Resenha | Desista! E Outras Histórias de Franz Kafka
A transposição de uma arte, e seus códigos fundamentais, para outra mídia distinta depende da qualidade de seu autor para compreender e adaptar um conceito a outro de maneira eficiente. A linguagem de uma narrativa escrita para uma história em quadrinhos, por exemplo, ainda que tenha parcialmente um campo comum, é erigida por conceitos diferentes.
A vertente de adaptações literárias em quadrinhos é um rico manancial que, raramente, é lido de maneira atenta. Se por um lado há ousadia de seus autores em adaptar densas obras literárias, as versões não sabem dialogar e modificar a narrativa original adequadamente aos códigos dos quadrinhos, resultando em edições que atingem somente o público que anteriormente leu as obras e procura a leitura em quadrinhos com interesse curioso.

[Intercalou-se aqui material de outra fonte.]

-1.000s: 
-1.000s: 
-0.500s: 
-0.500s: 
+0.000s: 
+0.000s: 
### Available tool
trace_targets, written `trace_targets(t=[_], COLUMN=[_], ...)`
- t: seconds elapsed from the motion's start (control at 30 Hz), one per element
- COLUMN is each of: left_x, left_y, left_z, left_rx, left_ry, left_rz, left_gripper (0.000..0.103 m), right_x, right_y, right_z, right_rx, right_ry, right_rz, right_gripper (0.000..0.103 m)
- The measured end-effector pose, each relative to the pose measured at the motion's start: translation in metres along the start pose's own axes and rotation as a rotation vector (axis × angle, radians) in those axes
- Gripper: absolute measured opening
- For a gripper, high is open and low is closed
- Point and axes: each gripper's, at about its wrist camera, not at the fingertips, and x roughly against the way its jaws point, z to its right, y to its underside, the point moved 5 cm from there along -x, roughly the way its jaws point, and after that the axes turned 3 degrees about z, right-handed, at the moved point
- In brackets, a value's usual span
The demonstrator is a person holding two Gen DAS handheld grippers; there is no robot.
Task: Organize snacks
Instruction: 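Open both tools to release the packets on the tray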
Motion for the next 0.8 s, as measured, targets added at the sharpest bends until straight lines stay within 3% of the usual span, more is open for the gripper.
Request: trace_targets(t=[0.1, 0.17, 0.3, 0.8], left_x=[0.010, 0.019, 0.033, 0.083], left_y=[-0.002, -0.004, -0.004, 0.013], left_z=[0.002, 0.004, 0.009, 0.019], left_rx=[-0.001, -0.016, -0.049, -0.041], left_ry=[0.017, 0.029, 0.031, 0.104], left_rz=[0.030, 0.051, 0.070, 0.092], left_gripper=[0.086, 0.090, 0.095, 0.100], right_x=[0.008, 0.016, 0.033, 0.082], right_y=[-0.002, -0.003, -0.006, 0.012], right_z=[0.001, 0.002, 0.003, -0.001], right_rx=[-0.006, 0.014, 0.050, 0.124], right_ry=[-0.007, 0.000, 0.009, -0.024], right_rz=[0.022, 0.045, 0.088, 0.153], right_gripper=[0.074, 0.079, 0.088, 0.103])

O quadrinista Peter Kuper, famoso pelas histórias de Spy vs. Spy na revista Mad, se aventura pelas narrativas de Franz Kafka para compor uma série de histórias curtas baseadas em seus contos. A obra Desista! e Outras Histórias de Franz Kafka foi lançada originalmente em 1995 e, no mesmo ano, ganhou edição brasileira pela L&PM, reeditada pela Conrad em 2008. A edição foi a primeira incursão do autor na obra do tcheco, cuja novela A Metamorfose também foi versada pelo quadrinista.
A obra de Kafka é narrativamente bem composta e carregada de um significado metafórico, cujas interpretação e sensibilidade são transmitidas para o leitor. Suas personagens, sempre alienadas, abordam situações simbólicas que representam esteticamente o conceito de fantástico, pela quebra de uma realidade aparente. No país, entre os diversos tradutores que o versaram, temos um conjunto de traduções excelentes do qual Modesto Carone se destaca como um dos tradutores fundamentais.
Devido a esta vertente simbólica, o quadrinista tenta desenvolver um sentido visual diante desta narrativa fantástica, utilizando brevíssimos contos do autor. A escolha de textos curtos, apresentados sem cortes, potencializa a interpretação do quadrinista e a força da narrativa original; imagem e narrativa verbal buscando um equilíbrio. Por si só, Kafka é grandioso em sua obra a ponto de tornar a interpretação de Kuper inferior, devido a uma seleção de contos em que o leitor pode sorver o conto por completo – ainda que a tradução tenha perdido parte da prosódia do autor.
O único conto apresentado com cortes é O Artista da Fome: única obra inserida na seleção que contém uma longa história além das breves tramas metafóricas. Assim, o quadrinista pode adaptar com melhor qualidade e desenvolver seus traços, selecionando como irá compor sua narrativa a partir da original. É o único momento em que se torna evidente a visão do quadrinista e a voz do conto simultaneamente.
A escolha de contos breves e metafóricos, ainda que como um movimento ousado, impede uma grande reinterpretação na composição das imagens. Em parte porque o material escrito é bom o suficiente para tornar desnecessária uma interpretação visual única, afinal cada leitor desenvolverá sua própria composição imaginária a partir da metáfora. Quando o quadrinista, porém, trabalha desde a abordagem inicial do texto e sua adaptação, a versão cresce e se torna potencialmente forte como a original.
Como obra-homenagem à obra de Kafka, apresentando uma seleção de contos ilustrados, Desista! é funcional e marca um primeiro elo entre dois autores para uma futura adaptação maior. Como registro visual e, portanto, uma história em quadrinhos adaptada, o apoio em demasia aos textos originais mantém Kafka como grande destaque, fazendo dos traços de Kuper, embora competentes e bem trabalhados no uso das duas cores, um detalhe menor.